Since 1989, CU had given most employees the option of getting their insurance through the state or signing on for the university's self-insured plan; faculty members were eligible only for the latter. Under that system, CU set its own premiums and paid claims from a self-administered pool; treatment was provided by CU's Health Sciences Center. But plan participants could maintain a certain amount of freedom by signing up for a more expensive option, the Silver plan, which allowed for some treatment outside of CU. The Saoumas had opted for the Silver plan. "We always took a plan which provided us with the most possible choices," says Victor, adding that they'd never had any problems getting reimbursed for outside care.
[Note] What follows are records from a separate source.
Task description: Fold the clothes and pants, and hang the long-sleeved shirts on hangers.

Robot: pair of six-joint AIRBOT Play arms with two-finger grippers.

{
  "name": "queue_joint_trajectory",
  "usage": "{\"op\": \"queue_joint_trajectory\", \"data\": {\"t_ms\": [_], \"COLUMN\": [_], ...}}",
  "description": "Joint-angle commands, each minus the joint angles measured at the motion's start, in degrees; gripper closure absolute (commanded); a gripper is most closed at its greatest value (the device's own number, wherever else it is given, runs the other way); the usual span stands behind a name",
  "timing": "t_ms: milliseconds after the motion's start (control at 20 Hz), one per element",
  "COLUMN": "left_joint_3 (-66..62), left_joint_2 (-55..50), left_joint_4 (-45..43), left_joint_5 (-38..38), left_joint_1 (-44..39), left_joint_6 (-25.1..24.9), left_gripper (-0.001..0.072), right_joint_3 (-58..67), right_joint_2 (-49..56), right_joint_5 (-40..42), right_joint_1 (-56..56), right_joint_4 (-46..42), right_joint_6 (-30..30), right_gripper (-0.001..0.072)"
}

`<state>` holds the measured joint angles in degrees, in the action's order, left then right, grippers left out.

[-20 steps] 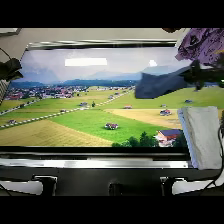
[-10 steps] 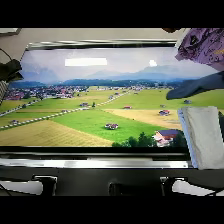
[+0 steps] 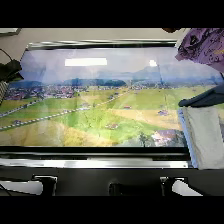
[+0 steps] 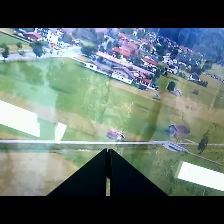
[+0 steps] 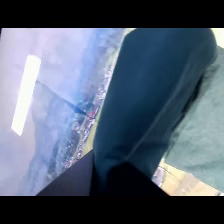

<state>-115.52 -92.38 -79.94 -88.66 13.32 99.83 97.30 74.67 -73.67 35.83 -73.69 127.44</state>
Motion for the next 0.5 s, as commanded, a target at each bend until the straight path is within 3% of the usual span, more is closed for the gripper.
{"op": "queue_joint_trajectory", "data": {"t_ms": [0, 200, 450], "left_joint_3": [0.02, 0.02, 0.02], "left_joint_2": [0.0, 0.0, 0.0], "left_joint_4": [0.0, 0.0, 0.0], "left_joint_5": [-0.07, -0.17, -0.5], "left_joint_1": [0.04, 0.04, 0.04], "left_joint_6": [-0.13, -0.13, -0.15], "left_gripper": [0.0689, 0.0689, 0.0689], "right_joint_3": [0.04, 0.04, -7.67], "right_joint_2": [-2.51, -4.09, -6.4], "right_joint_5": [-5.42, -12.13, -17.97], "right_joint_1": [0.02, 0.02, 0.02], "right_joint_4": [-6.16, -9.16, -16.33], "right_joint_6": [3.63, 3.19, -3.04], "right_gripper": [0.0684, 0.0684, 0.0682]}}
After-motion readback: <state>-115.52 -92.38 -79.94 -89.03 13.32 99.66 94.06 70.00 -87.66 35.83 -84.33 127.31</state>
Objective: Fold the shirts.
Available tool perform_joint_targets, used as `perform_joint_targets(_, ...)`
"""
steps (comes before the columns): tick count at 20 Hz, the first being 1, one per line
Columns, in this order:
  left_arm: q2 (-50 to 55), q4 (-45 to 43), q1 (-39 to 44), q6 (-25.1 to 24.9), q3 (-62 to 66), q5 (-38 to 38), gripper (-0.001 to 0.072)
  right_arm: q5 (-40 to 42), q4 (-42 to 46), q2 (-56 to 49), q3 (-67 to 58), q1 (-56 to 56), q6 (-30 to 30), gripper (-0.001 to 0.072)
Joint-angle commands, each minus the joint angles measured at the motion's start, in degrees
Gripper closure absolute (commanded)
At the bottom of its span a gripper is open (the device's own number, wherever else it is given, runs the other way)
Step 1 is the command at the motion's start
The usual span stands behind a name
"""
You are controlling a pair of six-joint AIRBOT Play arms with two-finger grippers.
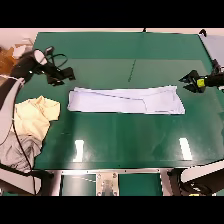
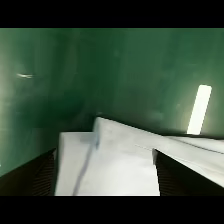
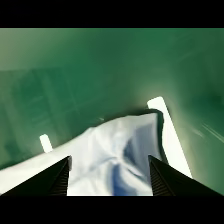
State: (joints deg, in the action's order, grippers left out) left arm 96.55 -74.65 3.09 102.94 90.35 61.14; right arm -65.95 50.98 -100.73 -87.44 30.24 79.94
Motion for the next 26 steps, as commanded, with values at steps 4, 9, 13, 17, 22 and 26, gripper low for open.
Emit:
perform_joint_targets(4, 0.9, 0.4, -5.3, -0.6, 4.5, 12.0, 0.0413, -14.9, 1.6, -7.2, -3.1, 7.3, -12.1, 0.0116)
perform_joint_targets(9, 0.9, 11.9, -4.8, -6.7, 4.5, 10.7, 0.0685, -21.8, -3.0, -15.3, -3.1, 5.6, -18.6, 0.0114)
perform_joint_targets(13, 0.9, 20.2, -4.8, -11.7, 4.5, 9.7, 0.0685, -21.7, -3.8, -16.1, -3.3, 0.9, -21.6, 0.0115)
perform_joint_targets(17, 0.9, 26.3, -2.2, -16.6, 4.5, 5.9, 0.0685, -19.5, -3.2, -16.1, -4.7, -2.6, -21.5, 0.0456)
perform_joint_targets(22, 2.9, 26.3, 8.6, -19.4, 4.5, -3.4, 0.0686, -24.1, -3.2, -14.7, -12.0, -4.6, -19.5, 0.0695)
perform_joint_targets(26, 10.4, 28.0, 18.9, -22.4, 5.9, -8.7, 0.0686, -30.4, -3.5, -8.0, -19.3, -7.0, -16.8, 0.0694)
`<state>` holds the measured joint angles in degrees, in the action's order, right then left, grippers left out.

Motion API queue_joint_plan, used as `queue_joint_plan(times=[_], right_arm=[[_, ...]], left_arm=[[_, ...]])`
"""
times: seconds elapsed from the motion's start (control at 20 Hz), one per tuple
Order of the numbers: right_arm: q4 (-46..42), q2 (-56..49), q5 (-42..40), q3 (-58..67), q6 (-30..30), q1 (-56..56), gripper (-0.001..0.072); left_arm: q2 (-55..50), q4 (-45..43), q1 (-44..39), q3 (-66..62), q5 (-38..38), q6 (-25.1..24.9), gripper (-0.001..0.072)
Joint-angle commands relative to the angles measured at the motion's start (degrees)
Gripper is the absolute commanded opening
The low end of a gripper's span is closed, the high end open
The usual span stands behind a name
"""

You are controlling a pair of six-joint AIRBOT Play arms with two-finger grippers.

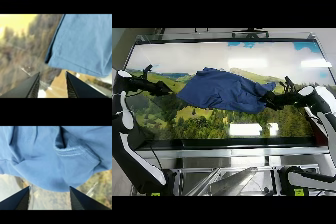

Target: Fold the shirts.

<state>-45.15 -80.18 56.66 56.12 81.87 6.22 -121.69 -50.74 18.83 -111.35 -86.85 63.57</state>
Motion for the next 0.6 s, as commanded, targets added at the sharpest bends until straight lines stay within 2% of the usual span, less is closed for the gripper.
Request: queue_joint_plan(times=[0.0,0.1,0.2,0.4,0.45,0.5,0.55], right_arm=[[-0.04,0.04,0.44,-0.04,0.02,0.22,0.0542],[-0.04,0.04,0.44,-0.04,0.00,0.22,0.0542],[-0.04,0.04,0.74,-0.04,-0.04,0.22,0.0542],[-0.04,0.04,0.87,-0.04,-0.42,0.22,0.0542],[-0.07,0.04,0.85,-0.04,-0.39,0.22,0.0542],[-0.07,0.04,0.85,-0.04,-0.39,0.22,0.0541],[-0.31,-0.04,0.83,-0.04,-0.39,0.22,0.0542]], left_arm=[[-3.80,-0.31,-2.75,-3.87,-2.47,-0.85,0.0346],[-4.04,-0.31,-3.89,-5.03,-2.27,-1.36,0.0710],[-3.85,-0.85,-4.59,-4.98,-1.57,-1.40,0.0662],[-3.85,-0.76,-4.70,-4.96,-0.83,-1.38,0.0660],[-3.85,-0.68,-4.96,-4.96,-0.83,-1.38,0.0628],[-3.87,-0.68,-5.40,-4.81,-0.87,-1.42,0.0519],[-3.85,-0.50,-5.99,-4.13,-1.03,-1.60,0.0486]])
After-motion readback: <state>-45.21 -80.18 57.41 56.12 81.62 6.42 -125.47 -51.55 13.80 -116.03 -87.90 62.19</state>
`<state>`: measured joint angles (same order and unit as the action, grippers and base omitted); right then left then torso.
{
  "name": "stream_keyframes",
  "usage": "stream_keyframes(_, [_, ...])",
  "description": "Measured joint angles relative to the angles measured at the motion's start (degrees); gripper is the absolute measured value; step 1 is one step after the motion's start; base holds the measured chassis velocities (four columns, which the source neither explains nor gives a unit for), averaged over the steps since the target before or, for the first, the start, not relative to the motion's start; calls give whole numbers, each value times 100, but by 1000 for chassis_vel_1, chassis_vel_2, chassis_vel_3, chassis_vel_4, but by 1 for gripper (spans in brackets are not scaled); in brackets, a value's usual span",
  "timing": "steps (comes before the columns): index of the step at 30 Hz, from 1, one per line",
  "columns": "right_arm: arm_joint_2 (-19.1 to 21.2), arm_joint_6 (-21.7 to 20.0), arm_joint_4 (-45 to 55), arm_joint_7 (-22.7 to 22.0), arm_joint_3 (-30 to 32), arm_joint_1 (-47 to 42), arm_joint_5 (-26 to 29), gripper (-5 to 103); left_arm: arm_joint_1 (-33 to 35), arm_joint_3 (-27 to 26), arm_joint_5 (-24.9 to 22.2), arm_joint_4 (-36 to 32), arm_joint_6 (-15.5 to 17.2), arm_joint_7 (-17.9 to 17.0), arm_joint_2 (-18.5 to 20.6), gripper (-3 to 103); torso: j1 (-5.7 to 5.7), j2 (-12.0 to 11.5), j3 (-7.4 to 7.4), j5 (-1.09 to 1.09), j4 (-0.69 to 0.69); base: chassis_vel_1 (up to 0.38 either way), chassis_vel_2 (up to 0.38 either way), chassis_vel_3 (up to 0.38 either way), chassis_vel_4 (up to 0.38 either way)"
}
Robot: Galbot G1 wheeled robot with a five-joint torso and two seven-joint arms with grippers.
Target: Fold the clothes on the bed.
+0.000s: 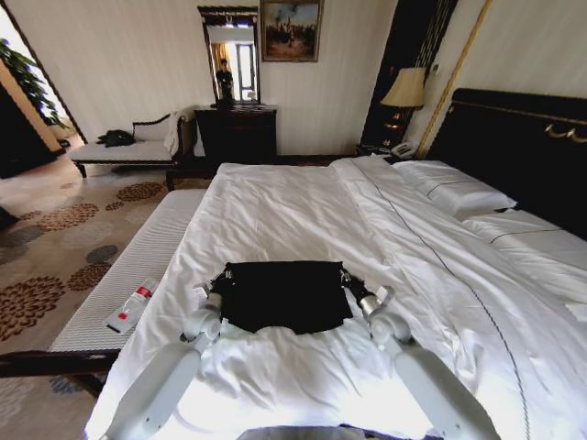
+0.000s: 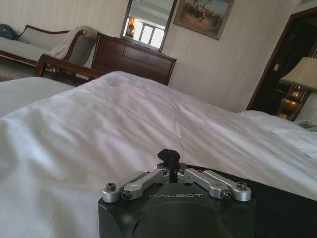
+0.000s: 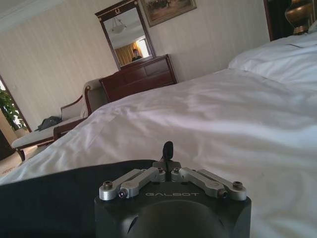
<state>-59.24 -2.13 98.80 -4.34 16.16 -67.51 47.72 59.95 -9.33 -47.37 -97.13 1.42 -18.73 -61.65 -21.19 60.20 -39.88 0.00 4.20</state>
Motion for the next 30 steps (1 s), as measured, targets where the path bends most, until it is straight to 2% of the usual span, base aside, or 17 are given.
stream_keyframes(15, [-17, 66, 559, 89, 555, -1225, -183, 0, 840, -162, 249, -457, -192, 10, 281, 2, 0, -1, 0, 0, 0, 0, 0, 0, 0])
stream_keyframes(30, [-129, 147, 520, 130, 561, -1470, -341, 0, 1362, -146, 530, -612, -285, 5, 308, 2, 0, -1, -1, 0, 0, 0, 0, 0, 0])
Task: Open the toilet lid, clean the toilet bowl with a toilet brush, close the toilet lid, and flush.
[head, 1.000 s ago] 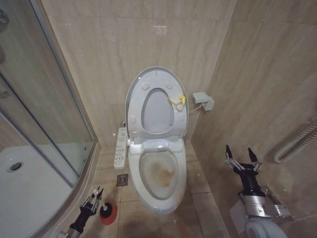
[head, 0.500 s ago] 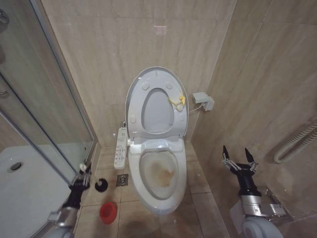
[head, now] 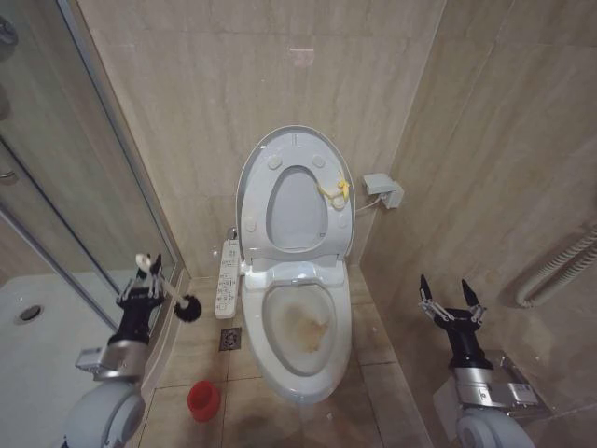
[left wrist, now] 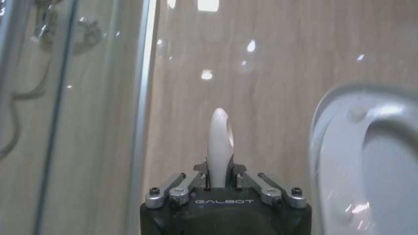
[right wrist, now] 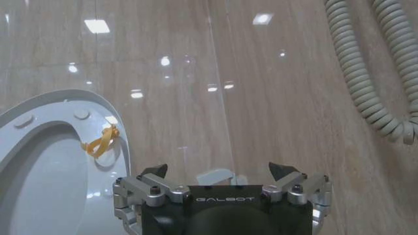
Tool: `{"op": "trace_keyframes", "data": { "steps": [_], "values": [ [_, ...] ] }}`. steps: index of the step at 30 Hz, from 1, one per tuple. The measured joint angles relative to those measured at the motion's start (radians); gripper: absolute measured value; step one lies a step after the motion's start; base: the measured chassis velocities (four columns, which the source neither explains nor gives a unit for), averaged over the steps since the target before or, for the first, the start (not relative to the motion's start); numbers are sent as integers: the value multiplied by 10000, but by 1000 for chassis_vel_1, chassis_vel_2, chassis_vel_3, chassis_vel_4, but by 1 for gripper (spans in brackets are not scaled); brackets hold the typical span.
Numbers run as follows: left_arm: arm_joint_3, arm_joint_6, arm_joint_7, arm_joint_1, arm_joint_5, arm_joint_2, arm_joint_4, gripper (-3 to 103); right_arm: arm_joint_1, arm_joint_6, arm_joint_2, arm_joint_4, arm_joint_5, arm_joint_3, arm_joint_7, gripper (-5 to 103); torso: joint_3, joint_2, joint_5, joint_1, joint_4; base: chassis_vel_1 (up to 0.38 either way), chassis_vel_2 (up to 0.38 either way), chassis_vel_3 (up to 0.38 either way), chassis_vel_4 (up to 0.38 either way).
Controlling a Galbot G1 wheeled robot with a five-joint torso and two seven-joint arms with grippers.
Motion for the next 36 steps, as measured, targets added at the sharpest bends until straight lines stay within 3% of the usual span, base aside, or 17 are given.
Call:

But by 1997, enrollment in the Silver plan was dropping and its costs were rapidly rising, since enrollees willing to pay more for insurance also tended to need it more. Premiums were now $580 a month for a single employee and $1,702 for a family. "Only football players could afford it," Saouma remembers.

When CU administrators began discussing eliminating the option, however, many faculty members were furious over the possibility of losing the Silver plan and being confined to one provider -- even if it was their own health sciences center. Although it's not uncommon for a university associated with a medical school to make its own facilities an element of its benefit plan, CU's complete reliance on the health sciences center was highly unusual. While the center offers excellent care in many areas, certain kinds of specialists are unavailable there. And since many CU faculty members and staffers live in Boulder or Colorado Springs, being forced to bypass local hospitals and travel to Denver for every medical problem could represent a real hardship. A CU staffer who suffered a massive heart attack in Boulder and was rushed to Boulder Community Hospital was sharply rebuked by administrators for not having driven to Denver -- despite the fact that extra time on the road might have cost her her life. (CU's plan eventually covered her care.)